Dismiss Notice
Join Physics Forums Today!
The friendliest, high quality science and math community on the planet! Everyone who loves science is here!

Shouldn't a metal at 0K emit electromagnetic radiation?

  1. May 29, 2015 #1
    Electrons pile up inside a metal up to a maximum value in k-space (meaning the have velocity) and occupying all levels at 0K, solving the Schroedinger equation as running waves. So electrons moving => radiation being emitted. But electrons can't move to a lower energy state, so that would mean energy being emitted without slowing the electrons down. I must be obviously not getting something.
  2. jcsd
  3. May 29, 2015 #2
    Your reasoning correctly shows that a metal (or anything else) at 0K will *not* radiate.
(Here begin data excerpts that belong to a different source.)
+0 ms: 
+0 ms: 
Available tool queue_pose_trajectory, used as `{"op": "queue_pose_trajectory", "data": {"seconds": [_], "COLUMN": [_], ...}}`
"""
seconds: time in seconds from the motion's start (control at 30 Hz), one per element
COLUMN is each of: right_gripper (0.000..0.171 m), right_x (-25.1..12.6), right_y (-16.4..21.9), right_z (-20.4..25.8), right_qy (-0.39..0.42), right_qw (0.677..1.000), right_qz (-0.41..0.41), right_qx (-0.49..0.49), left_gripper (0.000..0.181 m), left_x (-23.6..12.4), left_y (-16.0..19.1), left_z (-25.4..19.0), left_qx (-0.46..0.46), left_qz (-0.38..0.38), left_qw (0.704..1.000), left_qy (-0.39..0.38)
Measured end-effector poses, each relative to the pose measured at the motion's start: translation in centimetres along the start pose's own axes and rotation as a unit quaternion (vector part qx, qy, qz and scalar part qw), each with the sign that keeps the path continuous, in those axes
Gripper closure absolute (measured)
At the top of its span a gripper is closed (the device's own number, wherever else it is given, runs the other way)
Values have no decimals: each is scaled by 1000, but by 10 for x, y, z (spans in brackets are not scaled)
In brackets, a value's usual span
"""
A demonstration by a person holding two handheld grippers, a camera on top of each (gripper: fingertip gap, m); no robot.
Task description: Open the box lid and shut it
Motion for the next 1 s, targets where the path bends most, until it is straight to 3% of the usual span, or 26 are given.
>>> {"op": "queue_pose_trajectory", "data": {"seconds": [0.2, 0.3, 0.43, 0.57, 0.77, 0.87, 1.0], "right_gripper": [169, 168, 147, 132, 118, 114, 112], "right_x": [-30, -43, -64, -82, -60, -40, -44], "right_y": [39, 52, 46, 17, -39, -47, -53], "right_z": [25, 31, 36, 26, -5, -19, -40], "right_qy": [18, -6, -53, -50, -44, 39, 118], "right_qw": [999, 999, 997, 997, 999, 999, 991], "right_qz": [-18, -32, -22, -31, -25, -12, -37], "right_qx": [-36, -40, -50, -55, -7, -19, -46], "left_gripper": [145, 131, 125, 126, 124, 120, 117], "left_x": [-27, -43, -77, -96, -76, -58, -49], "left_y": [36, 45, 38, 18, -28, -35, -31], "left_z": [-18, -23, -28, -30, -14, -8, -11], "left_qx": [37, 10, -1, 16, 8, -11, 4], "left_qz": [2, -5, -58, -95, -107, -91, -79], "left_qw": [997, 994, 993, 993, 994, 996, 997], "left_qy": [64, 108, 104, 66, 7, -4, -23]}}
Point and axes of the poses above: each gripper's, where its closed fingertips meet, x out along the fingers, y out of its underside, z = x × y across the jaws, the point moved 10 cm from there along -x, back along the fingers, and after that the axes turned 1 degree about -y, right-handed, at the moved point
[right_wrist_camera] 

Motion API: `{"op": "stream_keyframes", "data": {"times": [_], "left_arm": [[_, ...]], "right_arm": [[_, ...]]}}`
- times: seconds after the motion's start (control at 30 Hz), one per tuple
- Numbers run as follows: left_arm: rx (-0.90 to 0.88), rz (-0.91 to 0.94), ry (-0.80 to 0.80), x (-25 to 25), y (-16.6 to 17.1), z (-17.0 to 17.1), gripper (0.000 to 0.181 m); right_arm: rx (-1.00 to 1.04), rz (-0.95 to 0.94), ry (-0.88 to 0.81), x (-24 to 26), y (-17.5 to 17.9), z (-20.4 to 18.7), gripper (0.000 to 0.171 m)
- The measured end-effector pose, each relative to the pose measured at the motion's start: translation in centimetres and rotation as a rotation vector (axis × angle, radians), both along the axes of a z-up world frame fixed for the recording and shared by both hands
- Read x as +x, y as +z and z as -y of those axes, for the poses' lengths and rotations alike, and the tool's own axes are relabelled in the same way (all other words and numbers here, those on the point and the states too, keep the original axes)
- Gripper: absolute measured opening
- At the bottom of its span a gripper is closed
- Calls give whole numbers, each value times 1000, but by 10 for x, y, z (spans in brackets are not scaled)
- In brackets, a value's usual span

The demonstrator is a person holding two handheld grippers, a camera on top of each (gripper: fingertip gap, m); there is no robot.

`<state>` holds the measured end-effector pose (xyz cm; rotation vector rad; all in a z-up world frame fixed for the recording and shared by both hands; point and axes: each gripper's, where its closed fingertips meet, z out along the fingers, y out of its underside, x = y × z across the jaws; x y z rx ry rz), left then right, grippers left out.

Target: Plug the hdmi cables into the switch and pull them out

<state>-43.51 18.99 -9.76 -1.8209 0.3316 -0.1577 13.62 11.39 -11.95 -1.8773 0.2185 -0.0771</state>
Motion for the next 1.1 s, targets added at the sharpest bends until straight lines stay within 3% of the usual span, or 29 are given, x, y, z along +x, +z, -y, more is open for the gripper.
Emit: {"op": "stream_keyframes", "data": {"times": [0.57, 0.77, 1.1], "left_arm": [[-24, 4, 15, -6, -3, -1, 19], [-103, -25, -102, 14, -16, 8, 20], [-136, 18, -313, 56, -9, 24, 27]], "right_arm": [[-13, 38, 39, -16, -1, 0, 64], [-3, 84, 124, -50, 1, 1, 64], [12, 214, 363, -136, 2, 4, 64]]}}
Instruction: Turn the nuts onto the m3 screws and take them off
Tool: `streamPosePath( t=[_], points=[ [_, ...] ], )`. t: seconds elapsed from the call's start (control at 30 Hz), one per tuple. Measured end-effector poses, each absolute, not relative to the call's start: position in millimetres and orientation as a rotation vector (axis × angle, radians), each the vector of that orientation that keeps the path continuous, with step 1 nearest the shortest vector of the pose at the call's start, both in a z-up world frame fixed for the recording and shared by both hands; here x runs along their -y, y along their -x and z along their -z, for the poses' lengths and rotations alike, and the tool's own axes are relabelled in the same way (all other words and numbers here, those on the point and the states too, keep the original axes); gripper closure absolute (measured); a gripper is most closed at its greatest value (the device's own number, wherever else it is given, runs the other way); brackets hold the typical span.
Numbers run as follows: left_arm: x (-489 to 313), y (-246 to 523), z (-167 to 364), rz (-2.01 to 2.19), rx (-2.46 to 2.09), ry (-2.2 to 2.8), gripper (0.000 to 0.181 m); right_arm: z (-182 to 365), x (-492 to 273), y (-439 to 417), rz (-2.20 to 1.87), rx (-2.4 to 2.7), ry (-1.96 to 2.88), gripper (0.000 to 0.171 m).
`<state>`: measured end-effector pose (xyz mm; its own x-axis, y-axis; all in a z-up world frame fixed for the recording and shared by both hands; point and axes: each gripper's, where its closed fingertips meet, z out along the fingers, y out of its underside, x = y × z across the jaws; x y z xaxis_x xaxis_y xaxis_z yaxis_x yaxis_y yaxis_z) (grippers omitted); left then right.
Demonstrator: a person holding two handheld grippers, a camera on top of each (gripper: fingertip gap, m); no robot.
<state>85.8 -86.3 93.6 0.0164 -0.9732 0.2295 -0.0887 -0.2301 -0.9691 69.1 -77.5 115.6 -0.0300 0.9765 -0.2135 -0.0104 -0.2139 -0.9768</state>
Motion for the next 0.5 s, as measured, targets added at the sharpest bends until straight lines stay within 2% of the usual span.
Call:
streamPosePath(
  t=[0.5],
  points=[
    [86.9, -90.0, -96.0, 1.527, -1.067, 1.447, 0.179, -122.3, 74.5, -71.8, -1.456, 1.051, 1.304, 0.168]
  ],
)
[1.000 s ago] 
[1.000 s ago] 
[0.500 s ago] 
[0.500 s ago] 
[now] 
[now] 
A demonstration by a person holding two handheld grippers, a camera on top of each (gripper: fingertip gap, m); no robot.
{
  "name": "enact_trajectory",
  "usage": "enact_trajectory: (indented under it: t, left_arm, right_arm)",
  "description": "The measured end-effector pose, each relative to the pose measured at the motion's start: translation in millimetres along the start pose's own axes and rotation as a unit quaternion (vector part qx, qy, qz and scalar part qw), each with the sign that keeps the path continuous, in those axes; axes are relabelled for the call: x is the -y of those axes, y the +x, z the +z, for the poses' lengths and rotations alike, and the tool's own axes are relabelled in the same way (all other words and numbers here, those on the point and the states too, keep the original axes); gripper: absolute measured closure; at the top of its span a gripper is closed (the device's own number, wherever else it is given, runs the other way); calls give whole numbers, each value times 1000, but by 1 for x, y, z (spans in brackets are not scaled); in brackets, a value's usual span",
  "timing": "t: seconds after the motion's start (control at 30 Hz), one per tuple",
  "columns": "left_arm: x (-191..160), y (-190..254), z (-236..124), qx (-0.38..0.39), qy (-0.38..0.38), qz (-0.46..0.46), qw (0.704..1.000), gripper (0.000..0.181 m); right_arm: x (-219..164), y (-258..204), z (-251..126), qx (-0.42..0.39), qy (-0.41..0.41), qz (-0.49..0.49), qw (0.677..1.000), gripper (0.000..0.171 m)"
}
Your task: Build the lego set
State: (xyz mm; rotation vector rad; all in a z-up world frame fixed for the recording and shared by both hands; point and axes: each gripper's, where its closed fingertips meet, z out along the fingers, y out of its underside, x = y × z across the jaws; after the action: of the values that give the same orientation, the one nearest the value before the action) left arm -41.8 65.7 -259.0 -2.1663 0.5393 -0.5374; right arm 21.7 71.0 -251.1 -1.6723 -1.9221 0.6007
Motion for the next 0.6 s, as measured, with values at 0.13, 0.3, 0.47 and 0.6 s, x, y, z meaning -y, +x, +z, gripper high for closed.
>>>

    This is an oversimplification. In quantum mechanics it is not as simple as "moving charges radiate."

    It may be simpler to consider an atom, because the situation is exactly the same there. Suppose we have a hydrogen atom in the ground state. The expectation value of the electron's kinetic energy is nonzero, so in some sense the electron is "moving." Nonetheless it cannot radiate because there is no lower energy state for the electron to go to.
  4. May 29, 2015 #3
    This is a common misconception about quantum mechanics in general, and the Hydrogen atom in particular. The angular momentum of the electron was interpreted as a real motion of the electron about the nucleus. The magnetic moment corresponds to a current. This interpretation was shown to be wrong and over-simplified time and again. Angular momentum, wave vectors, etc. do not imply any moving charges, hence there is no radiation emitted in the ground state or other Eigenstates of the Hamiltonian.
  5. May 30, 2015 #4
    Thought the "real velocity" of the particle (excuse the term) was given by the group velocity of the wavefunction, which happens to be non-zero. So I don't really get when interpret this as a "moving electron" that would emitt radiation and when not, appart from comon sense.
  6. May 30, 2015 #5
    In some sense all particles are always "moving," because of the uncertainty principle. So in QM you should not try to use this as a guide to when charged particles will radiate.

    A decent rule of thumb is probably: a charged particle will always radiate photons (at some rate) if it can do so while conserving energy and momentum.
  7. May 30, 2015 #6
    Guess you meant "if it can do so while lowering its energy (having lower energy states available) or if it has a something supplying energy" or something like that. Thanks for the help M Quack and The_Duck
  8. Jun 3, 2015 #7
    You may also take into account that you can linearly combine the +k- and -k-waves of the ground state to a standing wave that does not move. (This is the same procedure that gets you the band gap in the weak potential limit.)
  9. Jun 3, 2015 #8


    User Avatar
    Science Advisor

    One way to think about it is:
    Things that radiate electromagnetic waves will also absorb electromagnetic waves. (Moving electrons can also absorb light.) And they will only have a net radiation if the temperature of the thing is higher than the temperature of the surrounding environment. A metal at 0K (impossible) is colder than the surrounding environment, so it will be absorbing radiation from the environment.